US government collecting social media accounts of visitors to country

By E.P. Milligan
31 December 2016

The US government has begun requesting foreign travelers to submit their social media information to Customs and Border Protection (CBP) before traveling into the country. The practice is claimed to be part of broader efforts to identify potential “terrorist threats.”

The request is part of the online Electronic System for Travel Authorization, a visa waiver application that many visitors must complete. The choices include Facebook, Twitter, Google+, Instagram, LinkedIn, and YouTube, as well as additional space for applicants to volunteer other lesser-known platforms.

Privacy rights activists have pointed out that there are few guidelines about how the information could be used by CBP or shared with other agencies. In effect, the practice represents an infringement on the First and Fourth Amendments, protecting freedom of expression and protection from unreasonable searches and seizures. This represents yet another development of a broader process of the erosion of democratic rights, as the US government assumes ever more increasingly the character of a police state.

While the CBP instituted the practice last week, the agency has claimed that—for now—it will not bar entry to applicants who decline to provide their social media information. The US Federal Register states that “collecting social media data will enhance the existing investigative process and provide Department of Homeland Security (DHS) greater clarity and visibility to possible nefarious activity and connections by providing an additional tool set which analysts and investigators may use to better analyze and investigate the case.”

The US government approves roughly 10 million visa applications a year and had 77.5 million foreign visitors in 2015 alone. The scooping up of such a vast amount of data will in effect lead to the creation of the largest government-controlled database of its kind virtually overnight.

The ACLU and the Center for Democracy and Technology have cautioned that the practice could potentially provide the state with “gateways into an enormous amount of [users’] online expression and associations, which can reflect highly sensitive information about that person’s opinions, beliefs, identity and community.”

The groups also warned that government surveillance will “fall hardest on Arab and Muslim communities, whose usernames, posts, contacts and social networks will be exposed to intense scrutiny.”

The Internet Association, a group representing companies such as Facebook, Google and Twitter, argued the policy violates freedom of expression.

Internet privacy group Access Now pointed out that while the DHS claims the data collection is not mandatory, most applicants will not know that they have a choice at all. It is also likely to serve as a dangerous precedent upon which the government could implement further information probes.

Nathan White of Access Now stated: “The process to enter the US is confusing, and it’s likely that most visitors will fill out the card completely rather than risk additional questions from intimidating, uniformed officers—the same officers who will decide which of your jokes are funny and which ones make you a security risk.”

The DHS is believed to already have the ability to perform limited scans of social media data. The idea was first floated by the government following the San Bernardino killings in California, in which social media profiles factored into the investigations alongside a locked iPhone 5C.

Fifteen years after the bogus “War on Terror” began, the United States has curtailed basic democratic rights and conducted mass illegal surveillance on the population.
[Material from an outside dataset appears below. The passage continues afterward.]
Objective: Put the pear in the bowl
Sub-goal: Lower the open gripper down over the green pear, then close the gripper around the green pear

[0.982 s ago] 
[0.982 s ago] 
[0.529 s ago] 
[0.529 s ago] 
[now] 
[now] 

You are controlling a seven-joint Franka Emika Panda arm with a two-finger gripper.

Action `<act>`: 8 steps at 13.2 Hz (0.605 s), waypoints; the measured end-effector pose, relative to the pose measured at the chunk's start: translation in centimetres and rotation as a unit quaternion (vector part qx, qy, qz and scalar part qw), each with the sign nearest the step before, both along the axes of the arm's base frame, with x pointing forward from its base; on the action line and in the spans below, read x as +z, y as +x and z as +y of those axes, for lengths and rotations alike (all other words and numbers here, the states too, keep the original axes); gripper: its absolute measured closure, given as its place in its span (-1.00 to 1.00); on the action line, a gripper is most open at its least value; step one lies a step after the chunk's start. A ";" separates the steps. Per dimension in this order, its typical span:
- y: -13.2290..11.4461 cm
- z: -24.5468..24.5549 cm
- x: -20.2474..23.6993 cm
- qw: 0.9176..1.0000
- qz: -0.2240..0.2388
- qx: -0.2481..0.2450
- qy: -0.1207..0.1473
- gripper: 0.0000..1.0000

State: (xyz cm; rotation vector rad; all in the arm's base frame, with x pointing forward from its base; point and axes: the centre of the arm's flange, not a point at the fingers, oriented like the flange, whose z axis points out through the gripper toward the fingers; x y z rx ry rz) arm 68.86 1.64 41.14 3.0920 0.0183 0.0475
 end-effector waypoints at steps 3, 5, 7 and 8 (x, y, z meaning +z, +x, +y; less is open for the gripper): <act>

What is more, in every major terrorist attack on both US and European soil, the perpetrators have been known by intelligence agencies.

Clearly, the increasing surveillance of the population has done little to prevent terrorist threats. In reality, the impetus behind authoritarian measures has far more to do with strangling social opposition.

The most notorious and far-reaching anti-democratic measures were revealed by whistleblower Edward Snowden, who uncovered massive government spying of US citizens as well as foreigners through the illegal collection of cellphone metadata. He has been forced into exile over fear of arrest or even assassination.

The US government has already made enormous efforts to track the movements of citizens and foreigners alike. In early 2015, information obtained through the Freedom of Information Act revealed that the US Drug Enforcement Administration (DEA) has been tracking the movements of millions of Americans through a national license plate reader program.

The DEA operates a National License Plate Recognition program, started in 2008, that connects its license plate readers with other law enforcement agencies. Under the guise of the “War on Drugs,” the federal government is moving quickly to create a centralized database of all drivers’ movements throughout the country.

A report released by the ACLU in July 2013, called “You Are Being Tracked,” detailed a massive system of automatic license plate readers in use throughout the United States. Small, high-speed cameras mounted on police cars, road signs, bridges, and elsewhere capture thousands of license plates per minute.

Drivers’ information is kept for years or even indefinitely, with little to no protection for personal privacy rights. The information also can be shared with any other government agency regardless of whether or not it pertains to the “War on Drugs.”

An undated document shows the DEA has already deployed at least 100 license plate readers across the US, and that its database already held more than 343 million records. A 2010 document demonstrates that the agency had installed 41 plate reader monitoring stations in Texas, New Mexico and California alone.

The DEA uses the collected information to data mine in order to “identify travel patterns” of specific individuals “of high interest,” helping to track and even predict their movements. The report does not specify what constitutes a person of “high interest.” It goes on to describe how the system monitors drivers in real time, with the ability to notify law enforcement officers immediately when a certain plate is spotted.